• [The input]
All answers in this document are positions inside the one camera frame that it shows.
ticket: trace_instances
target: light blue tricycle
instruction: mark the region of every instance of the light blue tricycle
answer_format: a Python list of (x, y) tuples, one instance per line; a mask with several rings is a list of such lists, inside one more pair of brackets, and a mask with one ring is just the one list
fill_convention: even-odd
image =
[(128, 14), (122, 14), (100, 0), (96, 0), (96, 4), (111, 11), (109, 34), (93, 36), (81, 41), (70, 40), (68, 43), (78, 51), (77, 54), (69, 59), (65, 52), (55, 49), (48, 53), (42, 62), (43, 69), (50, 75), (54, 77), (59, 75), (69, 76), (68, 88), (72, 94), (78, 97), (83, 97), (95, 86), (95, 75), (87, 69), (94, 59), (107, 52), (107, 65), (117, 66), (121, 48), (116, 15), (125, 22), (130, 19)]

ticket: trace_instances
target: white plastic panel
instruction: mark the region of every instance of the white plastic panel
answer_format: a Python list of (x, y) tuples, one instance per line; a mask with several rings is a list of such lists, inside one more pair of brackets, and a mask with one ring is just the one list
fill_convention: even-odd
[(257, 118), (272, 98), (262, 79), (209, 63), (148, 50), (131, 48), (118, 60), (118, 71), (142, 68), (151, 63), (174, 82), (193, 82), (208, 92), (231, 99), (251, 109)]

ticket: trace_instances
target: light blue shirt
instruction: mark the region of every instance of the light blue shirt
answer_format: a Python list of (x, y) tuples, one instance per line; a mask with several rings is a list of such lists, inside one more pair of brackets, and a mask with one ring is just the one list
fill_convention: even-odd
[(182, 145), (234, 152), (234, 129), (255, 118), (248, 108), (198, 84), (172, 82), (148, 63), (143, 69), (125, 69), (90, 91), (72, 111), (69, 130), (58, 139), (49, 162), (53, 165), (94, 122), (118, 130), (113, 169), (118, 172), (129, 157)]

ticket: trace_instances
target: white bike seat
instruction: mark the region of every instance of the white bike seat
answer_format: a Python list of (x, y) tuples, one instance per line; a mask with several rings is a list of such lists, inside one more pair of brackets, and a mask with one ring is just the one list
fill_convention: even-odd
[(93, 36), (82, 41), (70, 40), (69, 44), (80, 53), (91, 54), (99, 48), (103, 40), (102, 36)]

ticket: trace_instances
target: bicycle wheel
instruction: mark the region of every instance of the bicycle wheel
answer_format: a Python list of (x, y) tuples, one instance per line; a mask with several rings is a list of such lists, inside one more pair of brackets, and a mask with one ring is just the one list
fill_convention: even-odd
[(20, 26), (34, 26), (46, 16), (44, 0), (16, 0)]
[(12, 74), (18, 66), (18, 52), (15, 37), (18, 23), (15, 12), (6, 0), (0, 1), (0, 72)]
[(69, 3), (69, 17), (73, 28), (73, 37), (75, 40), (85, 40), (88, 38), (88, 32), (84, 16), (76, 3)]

• [What needs to be done]
Go through the entries above and copy each line with "panel" in it.

• [Answer section]
target: white plastic panel
instruction: mark the region of every instance of the white plastic panel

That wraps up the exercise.